Du couple, la RS en a à foison. En contrepartie, il faudra faire une croix sur les envolées du fantasmagorique V10 et vous contenter d’un régime maximal situé à 6.750 tours. A ce niveau, la GT3 fait beaucoup mieux, c’est sûr. Du coup, malgré des performances ahurissantes, on reste sur notre faim. Là où une 959 se démarquait de la concurrence grâce à ses deux turbos à double étage, une première à l’époque, une GT2 RS ne le peut plus… Ce qui ne l’empêche pas de se démarquer grâce à un détail tout simple mais tellement important : sa transmission. Pas de palettes au volant (ni même en option), la GT2 se conduit à l’ancienne. Attention, l’impressionnant couple de camion qui déboule dans les synchros de la boîte ne vous ménagera pas ! C’est avec la Corvette ZR-1 la dernière supercar de cette trempe. Cette seule caractéristique rend la GT2 RS éminemment sympathique et probablement collector. Pourquoi ? Simplement parce qu’à partir de la 991, GT3 et GT2 ne seront disponibles qu’avec la PDK à double embrayage. L’argument du gain de poids offert par la boîte mécanique ne l’aura pas éternellement sauvée…
SUR LA ROUTE
Avec le temps va, tout s’en va. Le moteur en sac à dos de la 911 aura causé des frayeurs à plus d’un conducteur. Au fil des générations, Porsche a augmenté l’empattement pour une prise en main plus facile, tout en conservant les avantages tirés du moteur logé en porte-à-faux arrière. De là à dire que la teutonne s’est assagie, il y a un pas que quelques puristes ont franchi. Mais s’il y en a bien une qui continue à faire peur, c’est la Porsche 911 GT2, surnommée la "faiseuse de veuves". Le décor est planté…

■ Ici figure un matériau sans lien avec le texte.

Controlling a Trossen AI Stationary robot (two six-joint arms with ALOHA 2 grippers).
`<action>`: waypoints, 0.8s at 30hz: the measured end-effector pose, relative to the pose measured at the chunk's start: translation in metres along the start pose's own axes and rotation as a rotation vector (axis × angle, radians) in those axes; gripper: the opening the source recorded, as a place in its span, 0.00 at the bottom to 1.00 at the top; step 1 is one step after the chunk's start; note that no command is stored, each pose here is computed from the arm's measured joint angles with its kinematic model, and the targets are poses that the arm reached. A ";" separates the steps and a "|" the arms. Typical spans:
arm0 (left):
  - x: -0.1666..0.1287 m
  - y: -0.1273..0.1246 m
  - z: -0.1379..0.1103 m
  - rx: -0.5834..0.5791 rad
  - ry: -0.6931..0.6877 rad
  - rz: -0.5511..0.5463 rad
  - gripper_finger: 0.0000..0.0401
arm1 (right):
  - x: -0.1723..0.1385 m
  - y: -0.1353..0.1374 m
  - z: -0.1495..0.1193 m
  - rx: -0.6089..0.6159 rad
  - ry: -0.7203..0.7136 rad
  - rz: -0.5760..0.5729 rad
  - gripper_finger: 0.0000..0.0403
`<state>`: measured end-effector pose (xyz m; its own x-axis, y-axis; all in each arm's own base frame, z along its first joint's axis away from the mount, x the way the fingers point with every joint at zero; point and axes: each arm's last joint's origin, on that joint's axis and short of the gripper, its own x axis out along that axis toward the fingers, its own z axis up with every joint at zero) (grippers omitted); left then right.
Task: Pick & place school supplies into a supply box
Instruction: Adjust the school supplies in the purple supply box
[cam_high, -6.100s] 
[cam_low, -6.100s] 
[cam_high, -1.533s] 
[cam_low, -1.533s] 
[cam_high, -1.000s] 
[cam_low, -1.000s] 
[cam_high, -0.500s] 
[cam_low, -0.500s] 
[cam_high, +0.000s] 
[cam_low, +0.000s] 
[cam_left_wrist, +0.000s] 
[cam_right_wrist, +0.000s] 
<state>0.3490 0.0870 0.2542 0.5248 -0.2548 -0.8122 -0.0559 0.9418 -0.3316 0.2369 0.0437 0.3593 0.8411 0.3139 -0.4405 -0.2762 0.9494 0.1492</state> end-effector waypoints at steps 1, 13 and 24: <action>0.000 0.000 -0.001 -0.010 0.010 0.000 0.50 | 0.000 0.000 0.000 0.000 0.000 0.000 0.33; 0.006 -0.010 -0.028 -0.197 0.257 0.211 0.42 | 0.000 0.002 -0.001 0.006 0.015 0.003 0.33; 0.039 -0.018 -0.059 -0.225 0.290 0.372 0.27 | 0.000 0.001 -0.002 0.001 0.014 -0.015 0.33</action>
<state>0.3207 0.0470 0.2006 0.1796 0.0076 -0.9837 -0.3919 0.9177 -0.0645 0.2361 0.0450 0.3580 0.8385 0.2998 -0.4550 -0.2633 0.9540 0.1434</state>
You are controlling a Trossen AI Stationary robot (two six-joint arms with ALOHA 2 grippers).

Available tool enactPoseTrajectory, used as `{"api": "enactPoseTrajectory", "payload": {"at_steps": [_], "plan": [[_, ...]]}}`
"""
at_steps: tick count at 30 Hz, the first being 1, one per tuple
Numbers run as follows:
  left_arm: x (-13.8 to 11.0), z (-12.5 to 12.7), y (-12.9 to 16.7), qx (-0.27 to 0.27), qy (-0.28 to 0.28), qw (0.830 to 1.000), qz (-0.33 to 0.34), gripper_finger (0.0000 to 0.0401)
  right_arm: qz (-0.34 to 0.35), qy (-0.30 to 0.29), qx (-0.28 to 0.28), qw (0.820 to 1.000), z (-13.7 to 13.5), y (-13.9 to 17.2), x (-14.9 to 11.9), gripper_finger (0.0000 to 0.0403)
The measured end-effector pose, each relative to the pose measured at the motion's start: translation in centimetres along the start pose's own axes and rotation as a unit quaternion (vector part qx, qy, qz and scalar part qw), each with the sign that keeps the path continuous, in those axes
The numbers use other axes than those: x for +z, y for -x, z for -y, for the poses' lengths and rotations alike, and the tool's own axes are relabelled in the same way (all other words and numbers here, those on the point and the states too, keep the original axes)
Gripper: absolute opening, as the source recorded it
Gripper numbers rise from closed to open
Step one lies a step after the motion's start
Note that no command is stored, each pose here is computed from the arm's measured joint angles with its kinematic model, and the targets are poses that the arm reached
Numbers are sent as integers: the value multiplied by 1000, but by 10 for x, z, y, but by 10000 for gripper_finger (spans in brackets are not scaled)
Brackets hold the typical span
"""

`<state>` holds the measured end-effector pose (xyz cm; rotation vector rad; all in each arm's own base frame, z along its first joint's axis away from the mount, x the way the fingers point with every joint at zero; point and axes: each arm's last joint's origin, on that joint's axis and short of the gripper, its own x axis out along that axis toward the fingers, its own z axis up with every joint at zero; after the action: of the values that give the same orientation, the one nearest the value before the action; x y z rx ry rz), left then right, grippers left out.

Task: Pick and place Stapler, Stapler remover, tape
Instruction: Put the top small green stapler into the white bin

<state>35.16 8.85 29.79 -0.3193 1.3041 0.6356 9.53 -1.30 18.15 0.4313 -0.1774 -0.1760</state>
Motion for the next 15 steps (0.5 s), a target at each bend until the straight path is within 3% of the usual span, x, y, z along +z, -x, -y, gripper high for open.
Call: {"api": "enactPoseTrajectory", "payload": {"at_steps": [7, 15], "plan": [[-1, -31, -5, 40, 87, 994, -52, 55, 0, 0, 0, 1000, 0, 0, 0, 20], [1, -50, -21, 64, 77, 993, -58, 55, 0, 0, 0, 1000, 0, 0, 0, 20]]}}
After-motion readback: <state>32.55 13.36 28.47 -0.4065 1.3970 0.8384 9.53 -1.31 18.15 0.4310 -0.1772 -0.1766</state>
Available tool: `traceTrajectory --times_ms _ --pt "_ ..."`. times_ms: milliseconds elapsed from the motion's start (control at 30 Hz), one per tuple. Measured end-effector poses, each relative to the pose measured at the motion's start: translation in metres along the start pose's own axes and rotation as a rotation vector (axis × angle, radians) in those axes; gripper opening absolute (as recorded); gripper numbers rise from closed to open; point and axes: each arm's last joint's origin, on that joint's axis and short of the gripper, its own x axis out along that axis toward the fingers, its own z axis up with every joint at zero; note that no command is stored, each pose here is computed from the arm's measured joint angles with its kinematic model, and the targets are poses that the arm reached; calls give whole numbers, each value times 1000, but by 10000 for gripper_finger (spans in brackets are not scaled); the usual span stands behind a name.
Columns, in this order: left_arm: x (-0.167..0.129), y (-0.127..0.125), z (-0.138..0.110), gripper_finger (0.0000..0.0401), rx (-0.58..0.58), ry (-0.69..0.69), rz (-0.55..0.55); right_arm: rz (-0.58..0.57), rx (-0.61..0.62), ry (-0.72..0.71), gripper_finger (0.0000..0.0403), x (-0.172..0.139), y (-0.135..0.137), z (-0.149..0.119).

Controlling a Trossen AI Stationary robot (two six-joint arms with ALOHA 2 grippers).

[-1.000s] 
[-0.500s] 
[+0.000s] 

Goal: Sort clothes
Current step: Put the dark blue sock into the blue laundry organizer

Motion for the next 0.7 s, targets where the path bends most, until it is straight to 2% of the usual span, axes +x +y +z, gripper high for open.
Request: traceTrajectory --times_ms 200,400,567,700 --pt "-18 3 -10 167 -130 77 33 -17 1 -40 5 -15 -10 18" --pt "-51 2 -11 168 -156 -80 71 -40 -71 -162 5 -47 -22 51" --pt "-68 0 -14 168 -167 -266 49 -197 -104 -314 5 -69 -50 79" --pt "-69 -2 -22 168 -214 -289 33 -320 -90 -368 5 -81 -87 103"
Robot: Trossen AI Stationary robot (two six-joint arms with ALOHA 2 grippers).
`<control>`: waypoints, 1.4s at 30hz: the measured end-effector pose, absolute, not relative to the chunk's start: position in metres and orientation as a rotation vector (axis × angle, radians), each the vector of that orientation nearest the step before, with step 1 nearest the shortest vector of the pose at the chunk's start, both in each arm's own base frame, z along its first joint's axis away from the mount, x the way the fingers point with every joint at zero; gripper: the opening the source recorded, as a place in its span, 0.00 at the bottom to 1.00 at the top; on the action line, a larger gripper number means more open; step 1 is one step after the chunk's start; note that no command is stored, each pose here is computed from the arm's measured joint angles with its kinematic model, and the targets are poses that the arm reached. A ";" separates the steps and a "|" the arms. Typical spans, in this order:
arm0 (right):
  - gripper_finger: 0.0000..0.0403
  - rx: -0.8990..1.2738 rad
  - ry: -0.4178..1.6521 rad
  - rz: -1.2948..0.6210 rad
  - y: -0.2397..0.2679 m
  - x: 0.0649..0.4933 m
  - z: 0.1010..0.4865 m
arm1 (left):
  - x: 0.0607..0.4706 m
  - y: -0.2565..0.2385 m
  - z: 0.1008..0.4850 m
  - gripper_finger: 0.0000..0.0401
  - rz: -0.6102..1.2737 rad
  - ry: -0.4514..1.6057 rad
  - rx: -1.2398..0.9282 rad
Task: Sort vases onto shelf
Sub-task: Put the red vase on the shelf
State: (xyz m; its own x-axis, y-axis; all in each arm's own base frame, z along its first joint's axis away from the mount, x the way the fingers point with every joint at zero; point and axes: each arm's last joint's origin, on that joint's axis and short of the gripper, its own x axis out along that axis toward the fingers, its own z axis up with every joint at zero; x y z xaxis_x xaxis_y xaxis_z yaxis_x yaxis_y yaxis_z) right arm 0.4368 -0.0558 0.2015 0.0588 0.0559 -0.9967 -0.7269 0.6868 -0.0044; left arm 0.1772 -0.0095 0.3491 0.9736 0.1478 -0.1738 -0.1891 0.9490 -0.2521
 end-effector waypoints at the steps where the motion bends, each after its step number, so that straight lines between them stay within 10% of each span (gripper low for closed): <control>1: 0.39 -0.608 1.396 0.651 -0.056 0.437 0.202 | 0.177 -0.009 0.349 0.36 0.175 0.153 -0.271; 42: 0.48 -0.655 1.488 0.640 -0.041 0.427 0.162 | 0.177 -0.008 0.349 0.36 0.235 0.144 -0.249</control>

Imaginez une 997 Turbo gonflée à bloc et dépourvue de transmission intégrale. La grenade sous la pédale de droite ne demande qu’à être dégoupillée. Plusieurs pilotes aguerris s’y sont d’ailleurs cassés les dents. Trois « Je vous salue Marie » ne seront pas de trop avant de se mettre en route au volant de la terrifiante GT2 RS pour mettre toutes les chances de son côté. On s’attend à faire un demi-tour sur place et à faire crisser les imposants Michelin au premier lâché de gaz. Même pas ! La motricité est impeccable. La combinaison du grip des Michelin et l’efficacité du différentiel autobloquant dont le tarage évolue selon qu’il y a ou non accélération est un morceau de bravoure à elle seule.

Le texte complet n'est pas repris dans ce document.